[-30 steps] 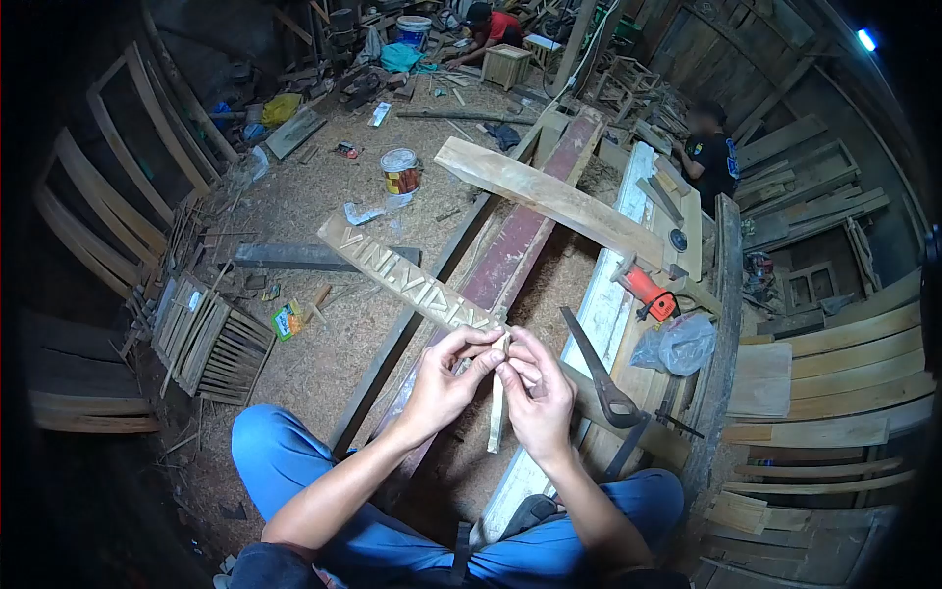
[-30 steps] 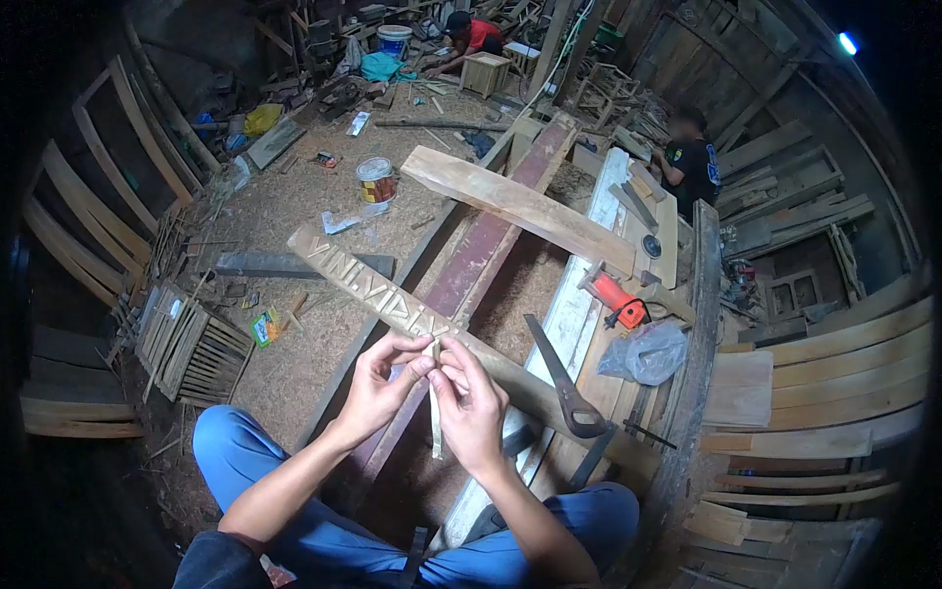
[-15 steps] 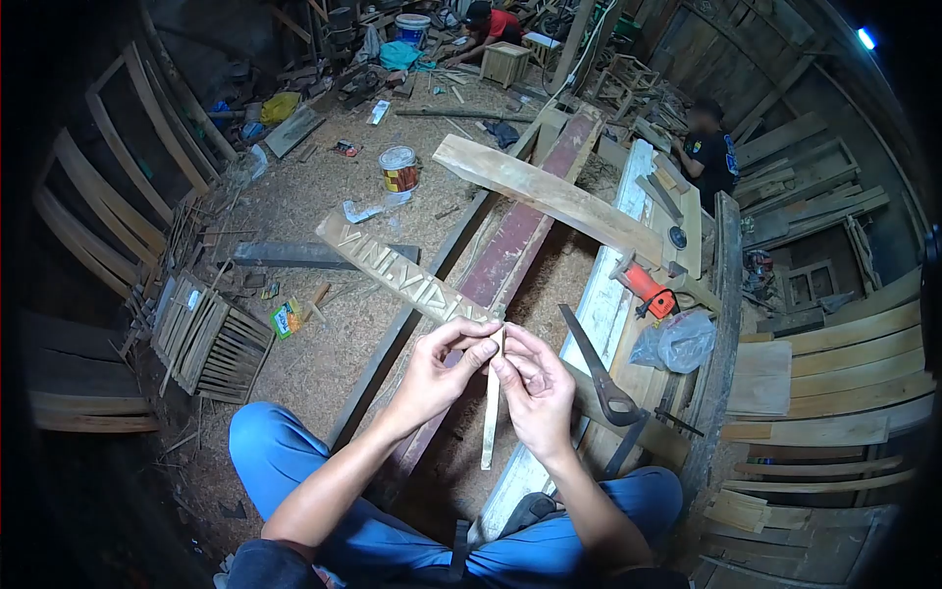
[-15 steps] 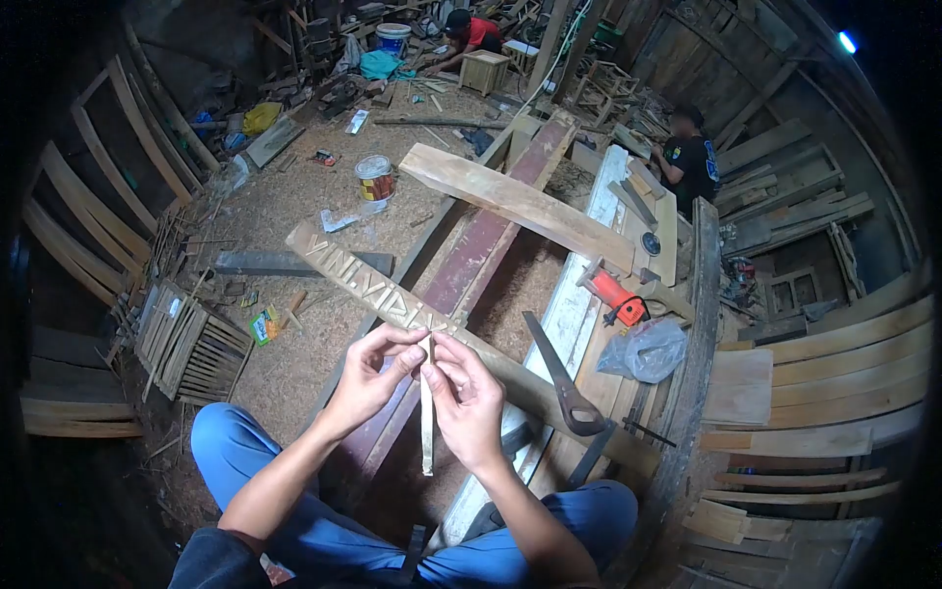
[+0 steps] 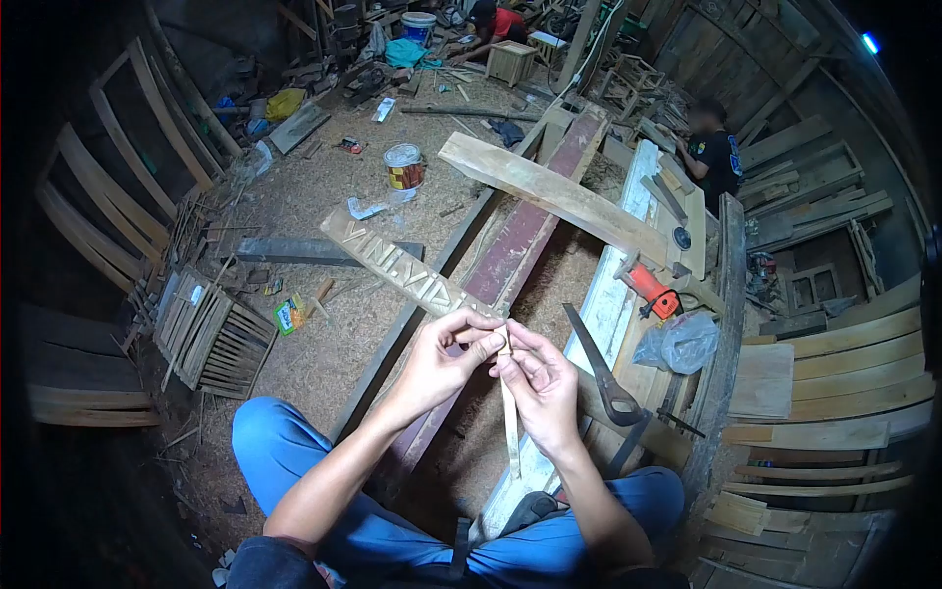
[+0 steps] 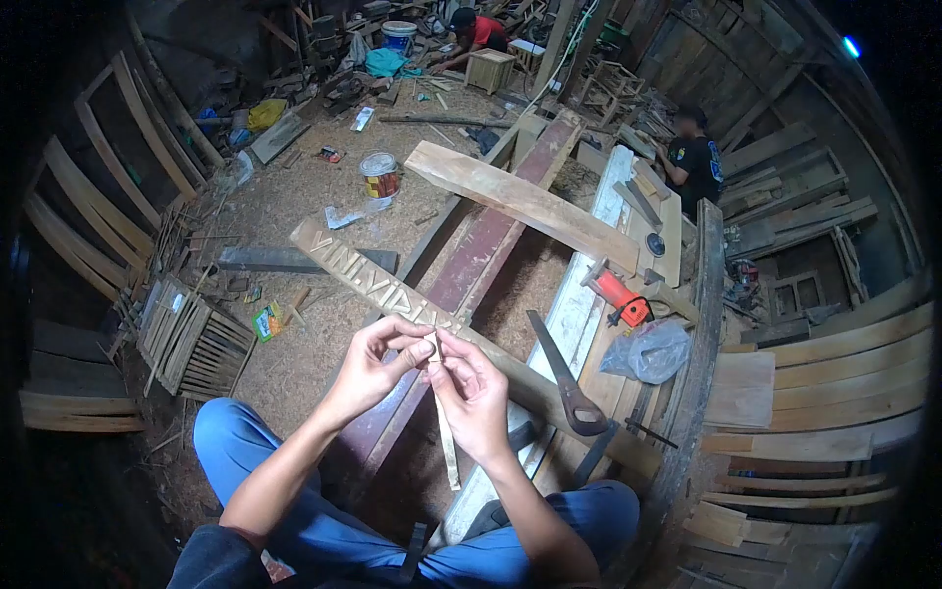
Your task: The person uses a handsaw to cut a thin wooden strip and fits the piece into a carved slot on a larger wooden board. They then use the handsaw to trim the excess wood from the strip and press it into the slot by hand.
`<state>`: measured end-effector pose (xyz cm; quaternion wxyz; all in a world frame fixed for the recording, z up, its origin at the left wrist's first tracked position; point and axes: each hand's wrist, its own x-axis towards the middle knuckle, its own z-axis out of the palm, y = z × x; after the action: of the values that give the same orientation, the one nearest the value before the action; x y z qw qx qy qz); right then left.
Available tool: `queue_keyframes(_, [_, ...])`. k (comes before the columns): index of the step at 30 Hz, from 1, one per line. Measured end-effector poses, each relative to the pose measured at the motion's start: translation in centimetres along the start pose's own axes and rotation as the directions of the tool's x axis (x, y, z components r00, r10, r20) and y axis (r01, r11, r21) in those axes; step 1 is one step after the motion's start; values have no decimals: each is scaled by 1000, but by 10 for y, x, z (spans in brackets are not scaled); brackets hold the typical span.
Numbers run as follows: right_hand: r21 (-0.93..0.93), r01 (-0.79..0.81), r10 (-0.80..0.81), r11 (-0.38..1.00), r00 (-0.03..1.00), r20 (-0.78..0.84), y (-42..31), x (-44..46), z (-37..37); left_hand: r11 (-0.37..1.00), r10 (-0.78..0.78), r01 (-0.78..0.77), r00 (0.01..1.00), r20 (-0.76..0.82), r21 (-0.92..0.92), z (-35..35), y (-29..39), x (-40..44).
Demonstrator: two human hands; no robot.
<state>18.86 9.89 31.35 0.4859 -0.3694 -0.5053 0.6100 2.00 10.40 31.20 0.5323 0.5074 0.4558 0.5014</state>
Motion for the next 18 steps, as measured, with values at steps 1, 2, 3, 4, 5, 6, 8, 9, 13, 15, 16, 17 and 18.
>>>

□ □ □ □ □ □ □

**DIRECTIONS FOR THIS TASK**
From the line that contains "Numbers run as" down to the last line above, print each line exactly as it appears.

**ANSWER SPACE**
Numbers run as follows: right_hand: r21 (-0.93..0.93), r01 (-0.79..0.81), r10 (-0.80..0.81), r11 (-0.38..1.00), r00 (-0.03..1.00), r20 (-0.78..0.84), y (-42..31), x (-44..46), z (-37..37); left_hand: r11 (-0.37..1.00), r10 (-0.78..0.78), r01 (-0.78..0.77), r00 (0.01..1.00), r20 (-0.76..0.82), r21 (-0.92..0.92), z (-35..35), y (-29..39), x (-40..44).
Demonstrator: two human hands; no robot.
<state>18.86 9.89 31.35 0.4859 -0.3694 -0.5053 0.6100 2.00 10.40 31.20 0.5323 0.5074 0.4558 0.5014</state>
Motion for the next 18 steps, as measured, with values at steps 1, 2, 3, 4, 5, 6, 8, 9, 13, 15, 16, 17 and 18.
>>>

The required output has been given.